== DESCRIPTION OF THE TASK ==
Where a picture shows up in the listing below, omit it and output the rest exactly.

== DATA BLOCK ==
::::::::

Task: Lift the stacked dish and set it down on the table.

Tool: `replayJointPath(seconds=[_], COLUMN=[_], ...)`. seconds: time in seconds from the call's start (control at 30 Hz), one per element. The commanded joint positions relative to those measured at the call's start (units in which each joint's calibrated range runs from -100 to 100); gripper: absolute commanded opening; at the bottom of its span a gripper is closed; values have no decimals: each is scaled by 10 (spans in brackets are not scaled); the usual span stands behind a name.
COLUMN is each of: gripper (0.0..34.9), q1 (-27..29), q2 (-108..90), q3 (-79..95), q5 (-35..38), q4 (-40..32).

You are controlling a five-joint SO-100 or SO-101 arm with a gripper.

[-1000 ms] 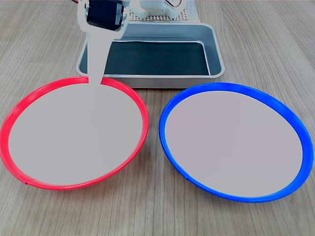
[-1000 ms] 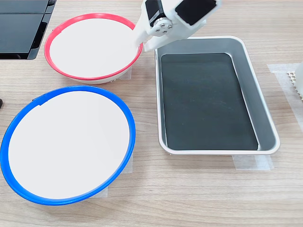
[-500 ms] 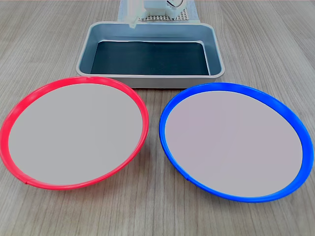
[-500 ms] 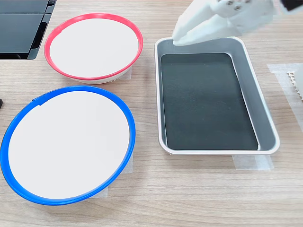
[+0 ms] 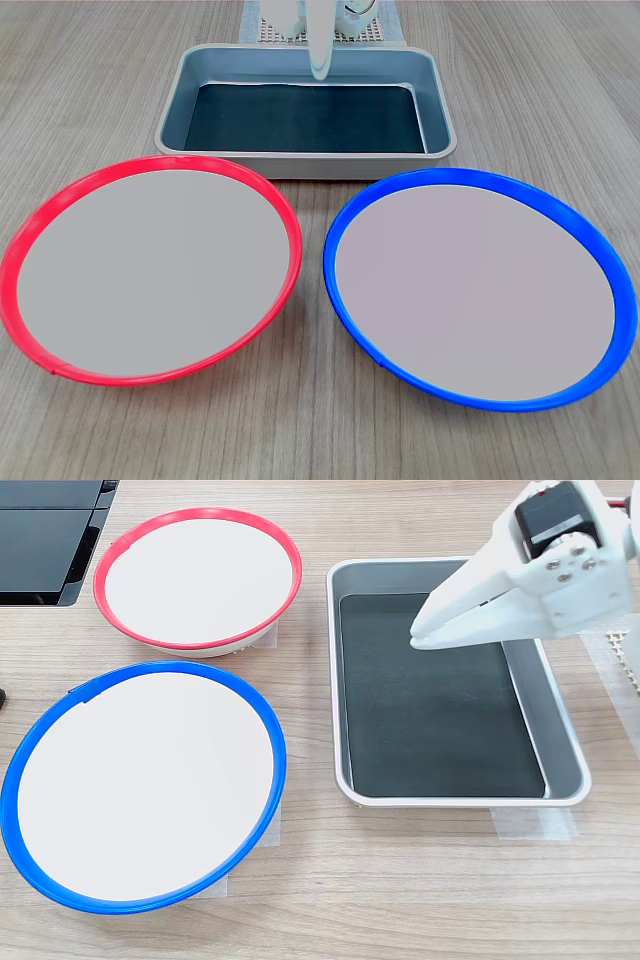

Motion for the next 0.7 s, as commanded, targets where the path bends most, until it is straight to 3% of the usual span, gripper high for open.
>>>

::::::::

== ANSWER TO THIS PROBLEM ==
Task: Lift the stacked dish and set it down on the table.

Tool: `replayJointPath(seconds=[_], COLUMN=[_], ...)`. seconds: time in seconds from the call's start (control at 30 Hz), one per element. The commanded joint positions relative to those measured at the call's start (units in which each joint's calibrated range runs from -100 to 100); gripper: absolute commanded opening; at the bottom of its span a gripper is closed; values have no decimals: each is scaled by 10 (spans in brackets are not scaled); the usual span stands behind a name.
COLUMN is each of: gripper (0.0..34.9), q1 (-27..29), q2 (-108..90), q3 (-79..95), q5 (-35..38), q4 (-40..32).

You are controlling a five-joint SO-100 or SO-101 arm with a gripper.

[-1000 ms] 
[-1000 ms] 
[-500 ms] 
[-500 ms] 
[+0 ms] 

Motion for the next 0.7 s, as commanded, targets where the path bends most, until it is straight to 3% of the usual span, gripper high for open.
>>>

The full output has already been given.